Transwell Migration Assay
For the cell migration assay, A549 cells were resuspended in serum-free medium and adjusted to a density of 2.5 × 105 cells/mL. Transwell inserts (6.5-mm diameter and 8-mm pore size; Corning, Inc.) were loaded with the cell suspensions (100 µL), and either 600 µL of 0.2% FBS supplemented DMEM or 594 µL of 0.2% FBS supplemented DMEM + 1 mg/mL LPS 6 µL or 582 µL of 0.2% FBS supplemented DMEM + 1 mg/mL LPS 6 µL+ concentrated MSC-CM 12 µL with or without presence of inhibitor SB203580 or SP600125 was added to the lower chambers.
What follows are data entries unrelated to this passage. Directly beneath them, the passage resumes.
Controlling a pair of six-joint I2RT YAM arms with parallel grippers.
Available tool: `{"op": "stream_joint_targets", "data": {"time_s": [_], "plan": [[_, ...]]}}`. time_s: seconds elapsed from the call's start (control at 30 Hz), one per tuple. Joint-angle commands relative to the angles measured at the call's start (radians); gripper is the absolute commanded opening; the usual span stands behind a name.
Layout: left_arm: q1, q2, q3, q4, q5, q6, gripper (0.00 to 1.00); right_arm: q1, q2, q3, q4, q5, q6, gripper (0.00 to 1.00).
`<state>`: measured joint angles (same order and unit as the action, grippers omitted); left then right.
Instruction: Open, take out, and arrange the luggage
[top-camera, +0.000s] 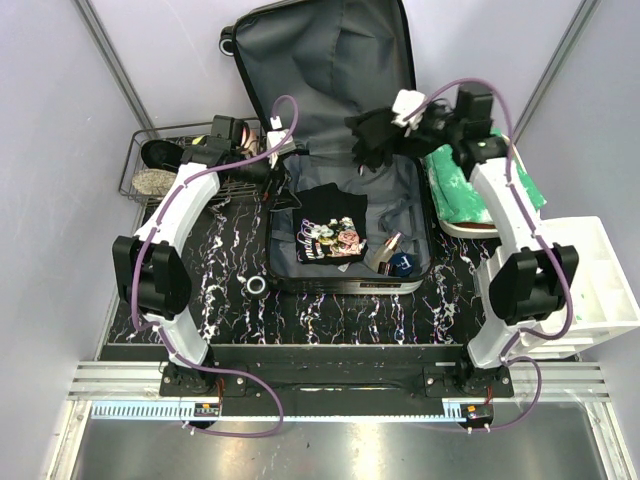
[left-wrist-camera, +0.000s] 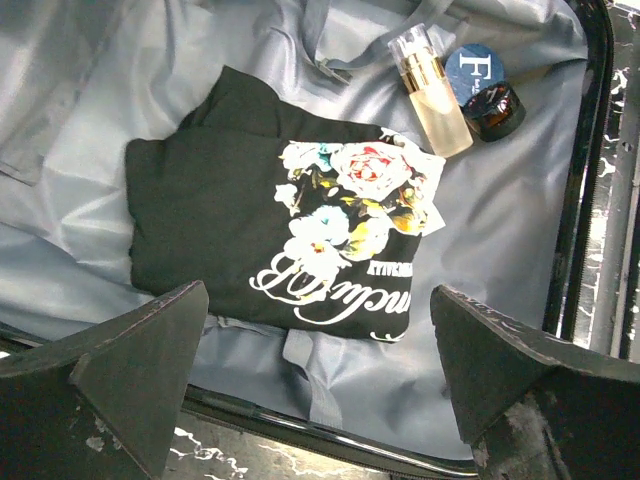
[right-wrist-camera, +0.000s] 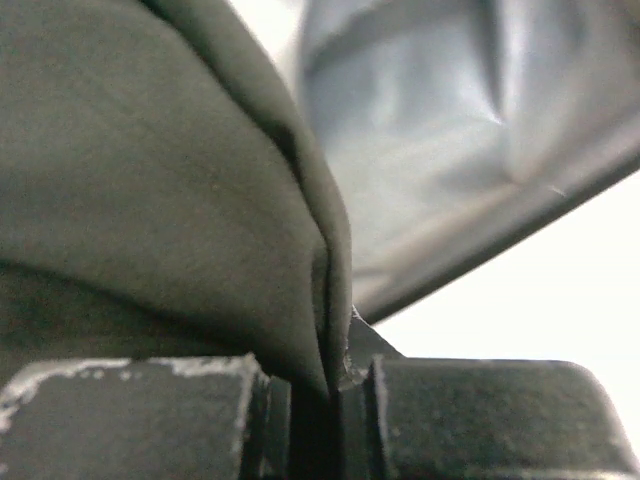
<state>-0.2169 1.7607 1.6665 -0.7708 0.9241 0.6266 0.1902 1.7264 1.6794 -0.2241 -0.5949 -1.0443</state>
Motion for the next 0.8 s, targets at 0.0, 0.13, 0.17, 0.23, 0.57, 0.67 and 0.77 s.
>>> {"op": "stream_joint_targets", "data": {"time_s": [0.0,0.13,0.17,0.23,0.57,0.67,0.77], "plan": [[-0.001,-0.024,-0.011,0.044,0.062,-0.022,0.99,-0.119,-0.053,0.130,-0.029,-0.069,-0.065,0.00],[0.001,-0.020,-0.013,0.064,0.074,-0.044,0.99,-0.271,0.007,0.238,-0.038,-0.131,-0.105,0.00],[-0.001,-0.017,-0.014,0.064,0.076,-0.047,0.99,-0.291,0.024,0.259,-0.040,-0.156,-0.114,0.00],[-0.002,-0.015,-0.013,0.062,0.075,-0.053,0.99,-0.348,0.074,0.320,-0.050,-0.186,-0.135,0.00],[-0.001,-0.024,-0.033,0.064,0.044,-0.061,0.99,-0.489,0.243,0.399,-0.173,-0.407,-0.437,0.00],[-0.002,-0.021,-0.027,0.044,0.032,-0.051,0.99,-0.491,0.268,0.375,-0.337,-0.417,-0.625,0.00],[-0.001,-0.018,-0.017,0.010,0.013,-0.036,0.99,-0.491,0.248,0.263,-0.504,-0.379,-0.864,0.00]]}}
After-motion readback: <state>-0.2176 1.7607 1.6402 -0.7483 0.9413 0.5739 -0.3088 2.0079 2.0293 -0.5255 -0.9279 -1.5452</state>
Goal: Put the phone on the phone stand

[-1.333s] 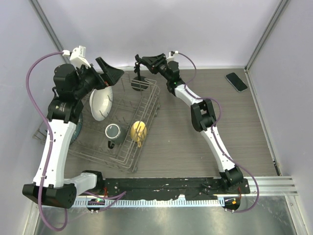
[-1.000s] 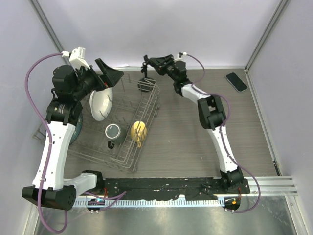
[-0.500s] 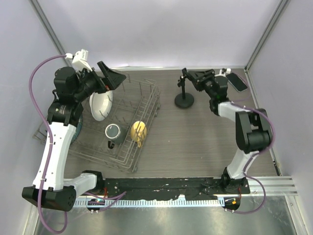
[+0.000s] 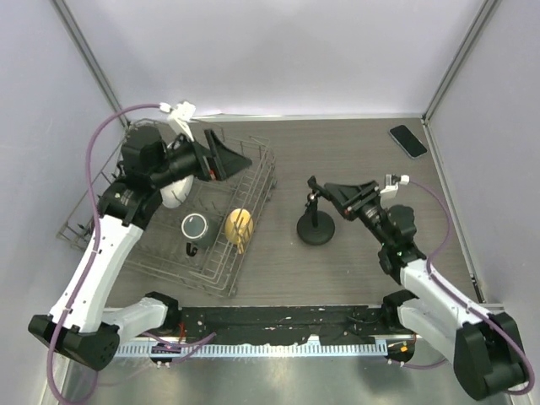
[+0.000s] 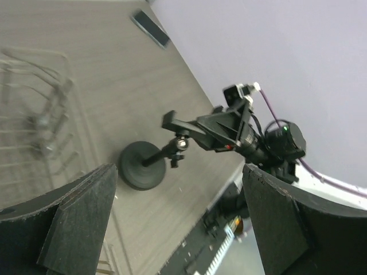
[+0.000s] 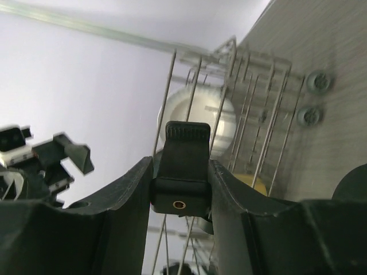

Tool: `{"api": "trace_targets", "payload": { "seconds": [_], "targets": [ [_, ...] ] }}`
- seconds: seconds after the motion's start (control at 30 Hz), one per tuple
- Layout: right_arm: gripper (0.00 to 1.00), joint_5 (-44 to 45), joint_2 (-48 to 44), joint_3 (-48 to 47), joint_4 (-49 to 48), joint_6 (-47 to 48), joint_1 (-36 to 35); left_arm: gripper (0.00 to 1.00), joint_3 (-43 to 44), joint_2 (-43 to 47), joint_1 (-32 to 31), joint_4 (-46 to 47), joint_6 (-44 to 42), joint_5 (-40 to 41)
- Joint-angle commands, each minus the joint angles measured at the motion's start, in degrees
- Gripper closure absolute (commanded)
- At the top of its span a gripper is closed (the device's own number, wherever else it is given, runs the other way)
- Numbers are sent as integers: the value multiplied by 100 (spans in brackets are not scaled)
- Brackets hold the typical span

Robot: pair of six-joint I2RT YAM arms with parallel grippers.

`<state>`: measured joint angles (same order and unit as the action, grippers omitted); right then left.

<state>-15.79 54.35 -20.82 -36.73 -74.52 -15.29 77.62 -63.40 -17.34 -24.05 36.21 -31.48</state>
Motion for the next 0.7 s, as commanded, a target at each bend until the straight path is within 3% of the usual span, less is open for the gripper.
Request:
{"api": "trace_targets", "payload": {
  "seconds": [0.0,0.07,0.23,0.27,0.37,0.4,0.57,0.6,0.67],
  "targets": [
    [100,470,-758,578,-493,-414,-754,8,-563,318,-716,295,27,10],
    [99,664,-925,877,-754,-414,-1194,9,-1036,582,-1313,620,-17,501],
    [100,692,-759,1430,-1581,-633,-1442,16,-1741,881,-2631,999,-490,1485],
    [99,674,-715,1484,-1826,-669,-1459,18,-1890,977,-3278,1008,-683,2123],
    [100,718,-750,1660,-1908,-748,-1494,19,-2014,909,-4273,938,-1317,3102],
    [100,744,-820,1695,-1917,-757,-1495,19,-1988,786,-4443,816,-1414,3531],
    [99,832,-1145,1818,-1506,-757,-1495,30,-1594,-127,-4664,446,-1634,3781],
    [96,858,-1224,1827,-1399,-731,-1495,32,-1540,-381,-4673,384,-1686,3799],
    [79,893,-1496,1827,-997,-678,-1486,32,-1374,-612,-4682,288,-1809,3939]
  ]
}}
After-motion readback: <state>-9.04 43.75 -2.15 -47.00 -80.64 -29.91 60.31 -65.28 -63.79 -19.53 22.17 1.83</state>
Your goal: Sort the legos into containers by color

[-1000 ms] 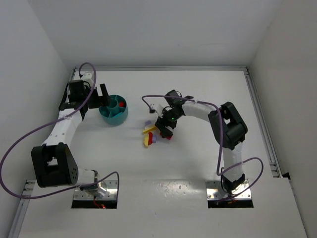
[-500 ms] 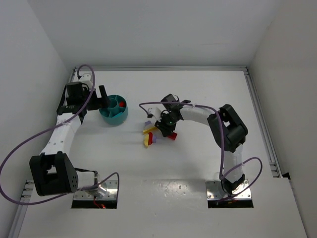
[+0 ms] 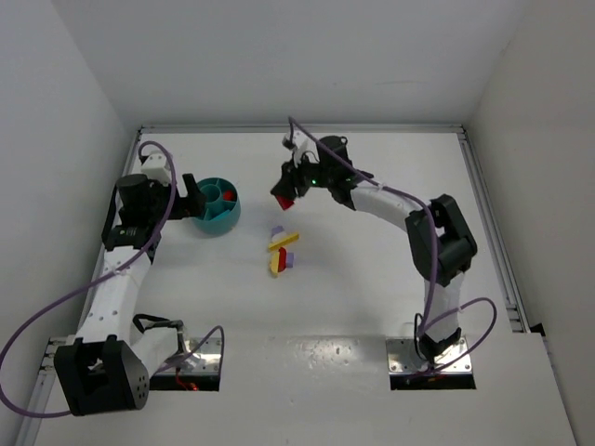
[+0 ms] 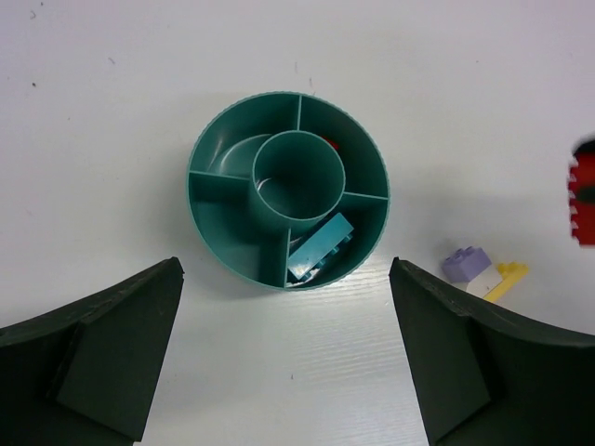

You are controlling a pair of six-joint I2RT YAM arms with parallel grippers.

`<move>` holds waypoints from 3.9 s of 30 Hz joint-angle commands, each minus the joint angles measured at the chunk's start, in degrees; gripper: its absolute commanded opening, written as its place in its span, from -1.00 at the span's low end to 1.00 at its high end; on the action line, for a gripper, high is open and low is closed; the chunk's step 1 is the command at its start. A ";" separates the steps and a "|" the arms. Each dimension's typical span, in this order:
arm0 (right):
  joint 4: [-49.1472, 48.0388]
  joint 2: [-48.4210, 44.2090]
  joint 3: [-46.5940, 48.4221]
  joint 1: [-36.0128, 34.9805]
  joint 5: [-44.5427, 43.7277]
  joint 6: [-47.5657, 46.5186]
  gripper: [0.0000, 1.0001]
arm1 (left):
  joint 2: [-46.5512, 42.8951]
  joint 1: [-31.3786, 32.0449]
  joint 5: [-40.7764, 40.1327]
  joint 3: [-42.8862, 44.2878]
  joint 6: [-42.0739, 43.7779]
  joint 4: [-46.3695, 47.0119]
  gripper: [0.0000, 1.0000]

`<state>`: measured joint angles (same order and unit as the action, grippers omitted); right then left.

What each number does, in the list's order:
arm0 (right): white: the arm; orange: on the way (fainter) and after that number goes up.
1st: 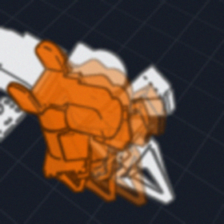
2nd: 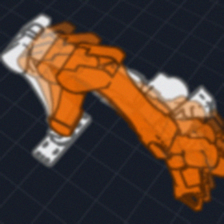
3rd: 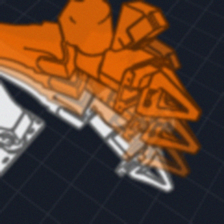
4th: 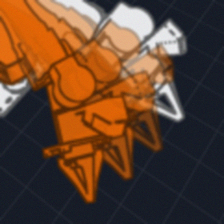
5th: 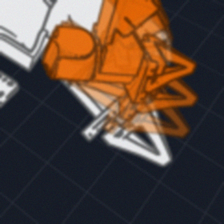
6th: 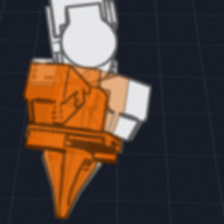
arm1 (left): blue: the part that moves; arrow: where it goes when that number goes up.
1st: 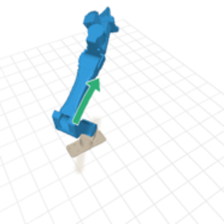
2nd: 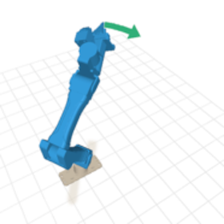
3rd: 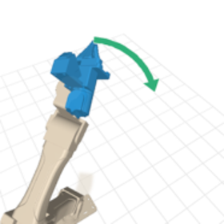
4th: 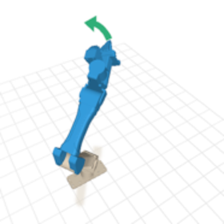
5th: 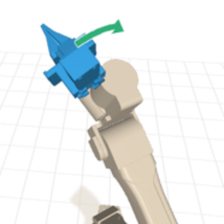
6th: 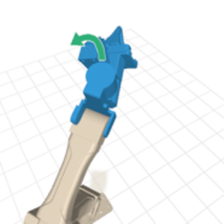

After A549 cells were incubated for 16 h at 37°C, migrated cells were collected from the lower chambers, stained with crystal violet (Beyotime, Haimen, China) and photographed (20 ×). Five samples from each group were selected for quantification and counted. The number of cells that passed through the pore was counted at 200 × magnification in a blind fashion. Each experiment was repeated at least 3 separate times.
Western Blots
Protein samples (30 mg protein) of cell lysates of A549 or SAEC cells were separated by 12% sodium dodecylsulfate-polyacrylamide gel electrophoresis (SDS-PAGE) and transferred onto polyvinylidene fluoride membranes. The blots were incubated with primary antibody overnight. The primary antibodies used were anti-p-JNK (Thr183/Tyr185), anti-JNK, anti-p-P38, anti-P38, anti-p-ERK, anti-ERK, ATF-2 and c-Jun (1:1000, Cell Signaling Technology, USA) while anti-β-actin was used at 1:3000 (Cell Signaling Technology, USA). All experiments were independently repeated 3 times.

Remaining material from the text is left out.